## Exercise
The whole listing should be retyped word for word, apart from the pictures it holds.

──────

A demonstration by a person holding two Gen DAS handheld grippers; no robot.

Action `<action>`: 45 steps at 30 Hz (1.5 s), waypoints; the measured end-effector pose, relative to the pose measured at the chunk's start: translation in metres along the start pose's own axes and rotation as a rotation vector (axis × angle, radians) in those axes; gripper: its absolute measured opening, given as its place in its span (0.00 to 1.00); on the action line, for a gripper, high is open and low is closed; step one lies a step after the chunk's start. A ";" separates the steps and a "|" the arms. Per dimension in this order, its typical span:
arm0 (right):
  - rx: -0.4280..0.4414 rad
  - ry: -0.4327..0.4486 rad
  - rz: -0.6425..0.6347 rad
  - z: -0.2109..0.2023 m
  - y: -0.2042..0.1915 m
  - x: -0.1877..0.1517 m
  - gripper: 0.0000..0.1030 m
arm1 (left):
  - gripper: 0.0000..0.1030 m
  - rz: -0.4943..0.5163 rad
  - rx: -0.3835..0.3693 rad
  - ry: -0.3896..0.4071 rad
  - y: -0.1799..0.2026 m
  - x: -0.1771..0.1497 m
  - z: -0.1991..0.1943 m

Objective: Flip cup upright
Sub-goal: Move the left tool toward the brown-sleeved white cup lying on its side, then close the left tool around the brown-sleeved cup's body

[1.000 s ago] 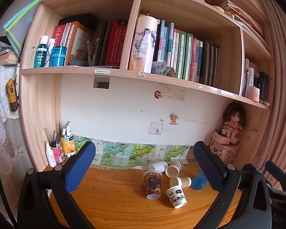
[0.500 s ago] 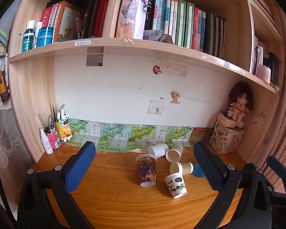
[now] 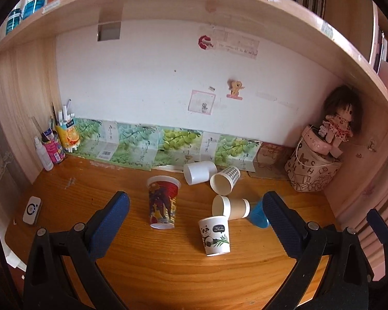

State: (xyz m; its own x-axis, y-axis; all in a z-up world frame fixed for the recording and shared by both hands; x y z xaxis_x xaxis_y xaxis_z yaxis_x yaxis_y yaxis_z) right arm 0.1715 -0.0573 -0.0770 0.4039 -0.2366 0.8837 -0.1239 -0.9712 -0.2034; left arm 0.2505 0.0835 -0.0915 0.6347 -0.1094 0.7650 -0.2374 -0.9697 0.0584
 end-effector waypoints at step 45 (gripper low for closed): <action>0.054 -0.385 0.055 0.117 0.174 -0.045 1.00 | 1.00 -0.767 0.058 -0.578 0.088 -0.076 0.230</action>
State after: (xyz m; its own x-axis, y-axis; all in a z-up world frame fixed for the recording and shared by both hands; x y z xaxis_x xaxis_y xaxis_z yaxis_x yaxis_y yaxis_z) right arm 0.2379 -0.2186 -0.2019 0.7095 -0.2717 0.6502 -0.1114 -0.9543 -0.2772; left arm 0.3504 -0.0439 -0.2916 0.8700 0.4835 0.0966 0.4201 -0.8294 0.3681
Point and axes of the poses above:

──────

## Exercise result
A demonstration by a person holding two Gen DAS handheld grippers; no robot.

Action `<action>`: 45 steps at 30 Hz (1.5 s), waypoints; the measured end-effector pose, relative to the pose measured at the chunk's start: translation in metres along the start pose's own axes and rotation as a rotation vector (axis × angle, radians) in those axes; gripper: its absolute measured opening, given as its place in its span (0.00 to 1.00); on the action line, for a gripper, high is open and low is closed; step one lies a step after the chunk's start. A ";" separates the steps and a "|" the arms. Per dimension in this order, its typical span:
arm0 (right):
  - rx: -0.4280..0.4414 rad
  - ry: -0.4327..0.4486 rad
  - rz: -0.6425..0.6347 rad
  - z: -0.2109..0.2023 m
  - y: -0.2042..0.1915 m
  - x: -0.1877..0.1517 m
  - gripper: 0.0000..0.1030 m
arm1 (left):
  - gripper: 0.0000..0.1030 m
  - rz: -0.4943..0.5163 rad
  - rx: -0.3835..0.3693 rad
  - ry: -0.3896..0.4071 rad
  - y: -0.1799..0.2026 m
  - x: -0.1771..0.1497 m
  - z: -0.1991..0.1943 m

Objective: Flip cup upright
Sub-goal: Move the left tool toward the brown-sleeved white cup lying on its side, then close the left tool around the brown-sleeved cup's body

[1.000 s ago] 
[0.500 s ago] 
[now] 

State: (xyz m; its own x-axis, y-axis; all in a z-up world frame fixed for the recording and shared by both hands; x y z xaxis_x xaxis_y xaxis_z yaxis_x yaxis_y yaxis_z) right arm 0.1715 -0.0573 -0.0770 0.4039 -0.2366 0.8837 -0.1239 -0.9712 -0.2034; left arm 0.2505 0.0835 -0.0915 0.6347 -0.1094 0.7650 -0.2374 -0.9697 0.0584
 end-effector waypoints at step 45 (gripper low for closed): <action>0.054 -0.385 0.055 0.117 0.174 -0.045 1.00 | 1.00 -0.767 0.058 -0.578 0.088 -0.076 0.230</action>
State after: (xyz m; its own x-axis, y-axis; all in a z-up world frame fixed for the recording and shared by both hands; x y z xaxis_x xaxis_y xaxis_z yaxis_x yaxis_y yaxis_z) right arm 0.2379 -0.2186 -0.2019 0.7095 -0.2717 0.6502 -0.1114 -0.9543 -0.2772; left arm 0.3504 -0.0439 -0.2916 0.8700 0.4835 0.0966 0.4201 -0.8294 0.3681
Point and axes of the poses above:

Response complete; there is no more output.